Content starts

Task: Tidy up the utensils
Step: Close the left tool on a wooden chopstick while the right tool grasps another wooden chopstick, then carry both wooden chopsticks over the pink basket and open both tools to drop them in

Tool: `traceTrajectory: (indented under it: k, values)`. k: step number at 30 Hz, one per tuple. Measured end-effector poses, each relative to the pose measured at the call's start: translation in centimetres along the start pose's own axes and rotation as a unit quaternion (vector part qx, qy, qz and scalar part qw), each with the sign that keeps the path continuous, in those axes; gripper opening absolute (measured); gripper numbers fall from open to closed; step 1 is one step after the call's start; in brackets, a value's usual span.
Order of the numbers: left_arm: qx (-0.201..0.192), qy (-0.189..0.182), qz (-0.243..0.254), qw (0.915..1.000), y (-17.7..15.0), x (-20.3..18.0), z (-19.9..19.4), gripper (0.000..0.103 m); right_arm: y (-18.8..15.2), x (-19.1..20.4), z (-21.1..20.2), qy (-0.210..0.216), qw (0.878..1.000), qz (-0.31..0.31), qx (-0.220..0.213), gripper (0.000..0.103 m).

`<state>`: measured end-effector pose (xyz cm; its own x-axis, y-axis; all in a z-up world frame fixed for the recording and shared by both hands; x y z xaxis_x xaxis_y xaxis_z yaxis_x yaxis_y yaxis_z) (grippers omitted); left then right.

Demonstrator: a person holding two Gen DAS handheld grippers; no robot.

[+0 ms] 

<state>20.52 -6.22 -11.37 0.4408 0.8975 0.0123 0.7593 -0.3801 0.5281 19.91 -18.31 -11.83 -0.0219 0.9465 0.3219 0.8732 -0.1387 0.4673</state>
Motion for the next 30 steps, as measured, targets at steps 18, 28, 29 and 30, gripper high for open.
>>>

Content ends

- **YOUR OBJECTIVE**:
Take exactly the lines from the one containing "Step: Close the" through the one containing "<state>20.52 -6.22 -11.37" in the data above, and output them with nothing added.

- **SOLUTION TO THIS EXERCISE**:
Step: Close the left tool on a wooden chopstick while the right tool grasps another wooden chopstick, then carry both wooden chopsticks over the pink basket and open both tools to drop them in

Tool: `traceTrajectory: (indented under it: k, values)`. k: step number at 30 Hz, one per tuple. Measured end-effector poses, each relative to the pose measured at the call's start: translation in centimetres along the start pose's own axes and rotation as a unit quaternion (vector part qx, qy, qz and scalar part qw), each with the sign that keeps the path continuous, in those axes; gripper opening absolute (measured); gripper numbers fall from open to closed; step 1 is one step after the call's start; in brackets, a value's usual span.
Order of the numbers: left_arm: qx (-0.201..0.192), qy (-0.189..0.182), qz (-0.243..0.254), qw (0.915..1.000), y (-17.7..15.0), x (-20.3..18.0), z (-19.9..19.4), gripper (0.000..0.103 m); right_arm: y (-18.8..15.2), x (-19.1..20.4), z (-21.1..20.2), qy (-0.210..0.216), qw (0.878..1.000), qz (-0.31..0.31), qx (-0.220..0.213), gripper (0.000..0.103 m).

`<state>`: measured end-effector pose (xyz cm; its own x-axis, y-axis; all in a z-up world frame fixed for the recording and shared by both hands; x y z xaxis_x xaxis_y xaxis_z yaxis_x yaxis_y yaxis_z) (grippers omitted); left then right.

Demonstrator: a person holding two Gen DAS handheld grippers; no robot.

[+0 ms] 

<state>20.52 -6.22 -11.37 0.4408 0.8975 0.0123 0.7593 -0.3801 0.5281 19.91 -18.31 -11.83 -0.0219 0.9465 0.3219 0.8732 -0.1387 0.4673</state>

That concludes the output for this exercise.